Question

If the diameter of a wire of $ 1 \, \Omega $ is tripled, then its resistance will become:

• A. $ 9 \, \Omega $
• B. $ \frac{1}{9} \, \Omega $
• C. $ \frac{1}{3} \, \Omega $
• D. $ 3 \, \Omega $

Hint:

When the diameter of a wire is changed, the resistance changes inversely with the square of the diameter because the cross-sectional area depends on the square of the diameter. Always use the formula $ R \propto \frac{1}{A} $ to analyze such problems.

Answer 1

The Correct Option is B

Step 1: Understand Resistance Formula.
The resistance ($ R $) of a wire is given by: \[ R = \rho \frac{L}{A}, \] where:
$ \rho $ is the resistivity of the material,
$ L $ is the length of the wire,
$ A $ is the cross-sectional area of the wire.
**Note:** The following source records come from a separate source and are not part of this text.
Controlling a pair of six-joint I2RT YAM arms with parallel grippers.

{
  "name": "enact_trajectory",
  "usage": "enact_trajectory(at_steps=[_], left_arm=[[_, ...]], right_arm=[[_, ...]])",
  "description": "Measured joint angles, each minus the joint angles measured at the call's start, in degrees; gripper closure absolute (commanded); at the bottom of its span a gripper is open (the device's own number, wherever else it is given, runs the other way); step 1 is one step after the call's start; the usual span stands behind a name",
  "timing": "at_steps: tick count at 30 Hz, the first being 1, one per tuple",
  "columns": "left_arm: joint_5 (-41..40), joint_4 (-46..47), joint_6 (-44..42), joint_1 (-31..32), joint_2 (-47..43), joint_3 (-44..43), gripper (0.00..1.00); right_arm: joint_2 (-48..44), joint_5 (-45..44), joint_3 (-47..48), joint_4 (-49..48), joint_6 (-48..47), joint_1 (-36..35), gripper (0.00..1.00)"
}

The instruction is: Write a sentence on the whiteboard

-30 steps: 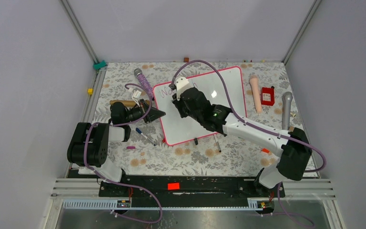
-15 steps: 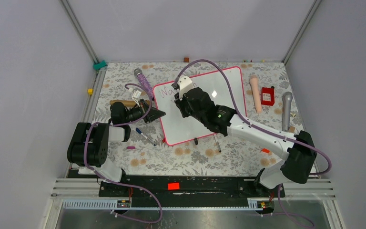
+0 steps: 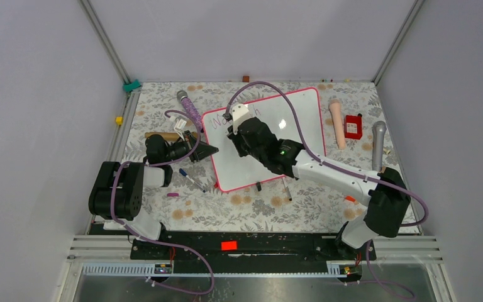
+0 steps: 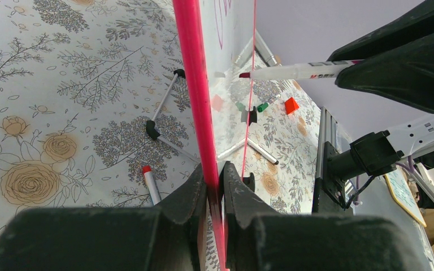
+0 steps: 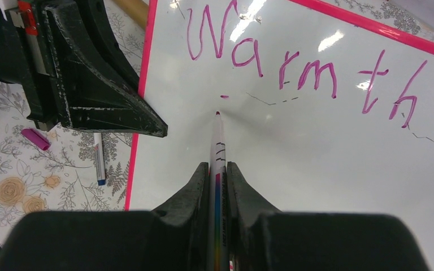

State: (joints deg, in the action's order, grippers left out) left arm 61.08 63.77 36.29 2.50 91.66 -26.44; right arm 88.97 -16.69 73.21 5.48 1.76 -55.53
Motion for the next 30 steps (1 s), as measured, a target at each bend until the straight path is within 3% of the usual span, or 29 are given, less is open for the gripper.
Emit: enact_trajectory(at_steps=[30], left_arm=[[-0.24, 0.26, 0.15, 0.00, 0.02, 0.24, 1.00]], right_arm=[[-0.26, -0.15, -2.47, 0.31, 0.74, -0.02, 1.00]])
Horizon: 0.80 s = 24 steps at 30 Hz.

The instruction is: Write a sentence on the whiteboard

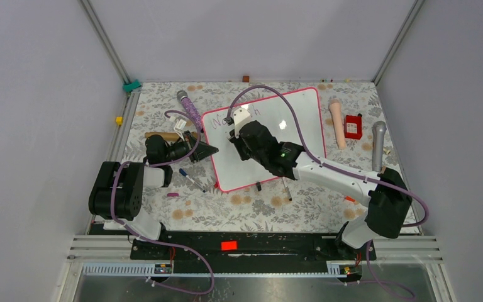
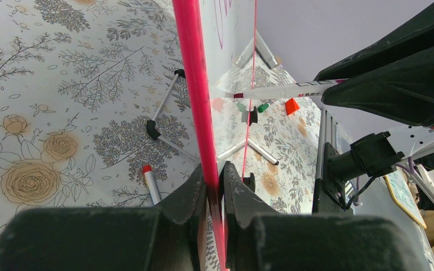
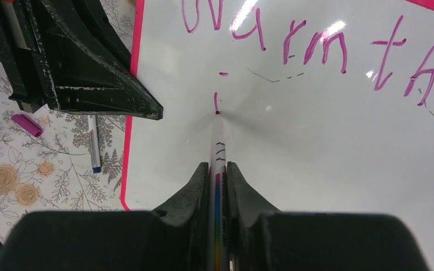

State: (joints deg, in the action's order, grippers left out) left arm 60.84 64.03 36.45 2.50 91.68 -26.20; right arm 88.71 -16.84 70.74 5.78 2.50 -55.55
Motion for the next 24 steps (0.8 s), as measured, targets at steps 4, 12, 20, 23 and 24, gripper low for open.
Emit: enact_trajectory(at_steps=[4, 12, 20, 23, 24], left_arm=[[0.00, 0.04, 0.02, 0.00, 0.00, 0.00, 1.00], [0.00, 0.02, 0.02, 0.00, 0.00, 0.00, 1.00], [0.02, 0.11, 0.02, 0.00, 0.00, 0.00, 1.00], [0.02, 0.11, 0.02, 0.00, 0.00, 0.00, 1.00], [0.02, 0.11, 0.02, 0.00, 0.00, 0.00, 1.00]], right_arm=[[-0.07, 0.04, 0.00, 0.44, 0.13, 0.00, 1.00], [-0.35, 0.66, -0.50, 1.25, 0.50, 0.00, 1.00], [-1.11, 0.42, -0.63, 2.21, 0.48, 0.00, 1.00], [-1.92, 0.17, -0.52, 2.54, 0.37, 0.00, 1.00], [-2.16, -0.02, -0.39, 2.54, 0.35, 0.00, 1.00]])
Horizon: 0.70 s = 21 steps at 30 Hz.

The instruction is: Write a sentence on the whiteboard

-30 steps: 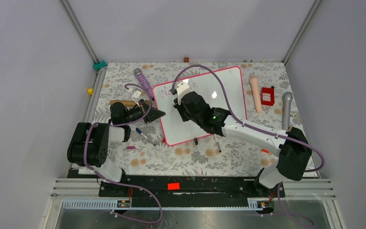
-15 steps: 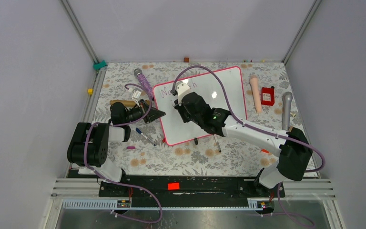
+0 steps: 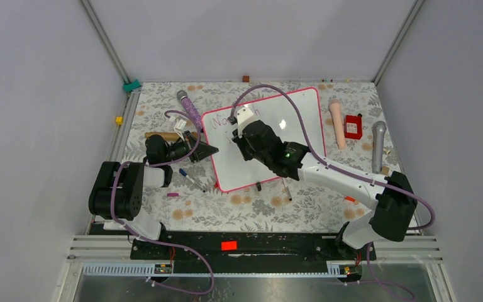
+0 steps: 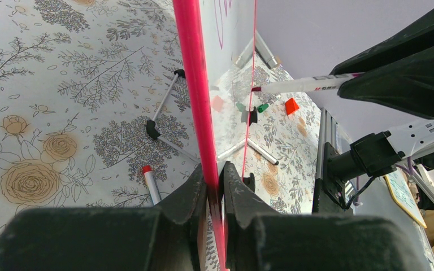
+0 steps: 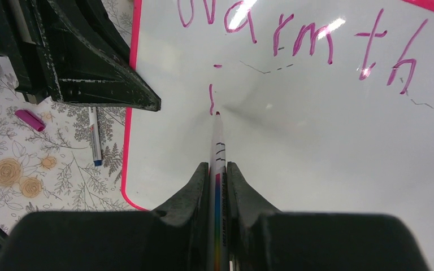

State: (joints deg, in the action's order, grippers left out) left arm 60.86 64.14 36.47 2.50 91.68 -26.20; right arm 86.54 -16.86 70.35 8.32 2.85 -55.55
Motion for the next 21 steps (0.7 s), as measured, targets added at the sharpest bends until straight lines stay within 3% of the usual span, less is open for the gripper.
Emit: enact_trajectory(at_steps=[21], left_arm=[[0.02, 0.02, 0.00, 0.00, 0.00, 0.00, 1.00]], right_arm=[[1.73, -2.05, 4.39, -0.02, -0.28, 0.61, 1.00]])
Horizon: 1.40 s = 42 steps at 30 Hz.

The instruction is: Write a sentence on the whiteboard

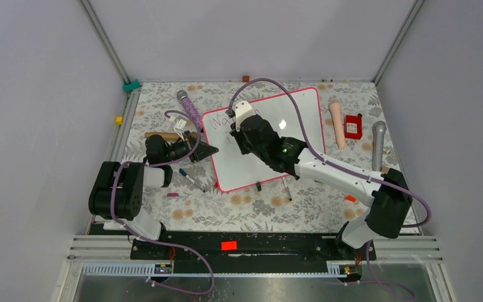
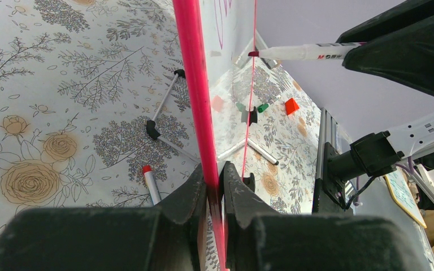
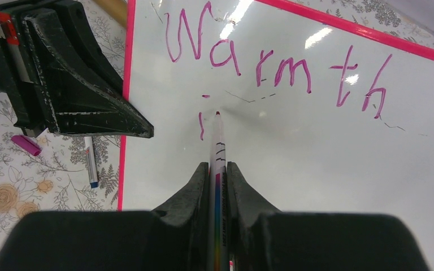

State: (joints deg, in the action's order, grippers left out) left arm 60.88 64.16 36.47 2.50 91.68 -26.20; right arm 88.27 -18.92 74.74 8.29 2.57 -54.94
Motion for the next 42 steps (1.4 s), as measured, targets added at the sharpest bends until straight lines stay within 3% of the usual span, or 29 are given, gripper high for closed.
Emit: enact_trajectory(at_steps=[42], left_arm=[[-0.15, -0.07, 0.04, -0.04, 0.20, 0.00, 1.00]], right_arm=[[0.20, 0.96, -3.45, 0.04, 1.40, 0.22, 1.00]])
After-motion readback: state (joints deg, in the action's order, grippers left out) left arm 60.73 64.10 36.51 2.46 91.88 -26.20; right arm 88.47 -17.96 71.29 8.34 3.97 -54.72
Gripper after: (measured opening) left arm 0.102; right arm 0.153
The cross-sectional area ($ A $) of a wire is related to its diameter ($ d $) by: \[ A = \pi \left( \frac{d}{2} \right)^2 = \frac{\pi d^2}{4}. \] Step 2: Analyze the Effect of Tripling the Diameter.
If the diameter is tripled, new diameter = $ 3d $. Then, \[ A_{\text{new}} = \pi \left( \frac{3d}{2} \right)^2 = \frac{\pi (3d)^2}{4} = \frac{9\pi d^2}{4} = 9A. \] Since resistance is inversely proportional to cross-sectional area: \[ R \propto \frac{1}{A}. \] So if $ A $ becomes 9 times, then: \[ R_{\text{new}} = \frac{R_{\text{original}}}{9}. \] Given $ R_{\text{original}} = 1 \, \Omega $, we have: \[ R_{\text{new}} = \frac{1}{9} \, \Omega. \] Step 3: Analyze the Options.
Option (1): $ 9 \, \Omega $ — Incorrect
Option (2): $ \frac{1}{9} \, \Omega $ — Correct
Option (3): $ \frac{1}{3} \, \Omega $ — Incorrect
Option (4): $ 3 \, \Omega $ — Incorrect Step 4: Final Answer.
\[ \boxed{(2) \quad \frac{1}{9} \, \Omega} \]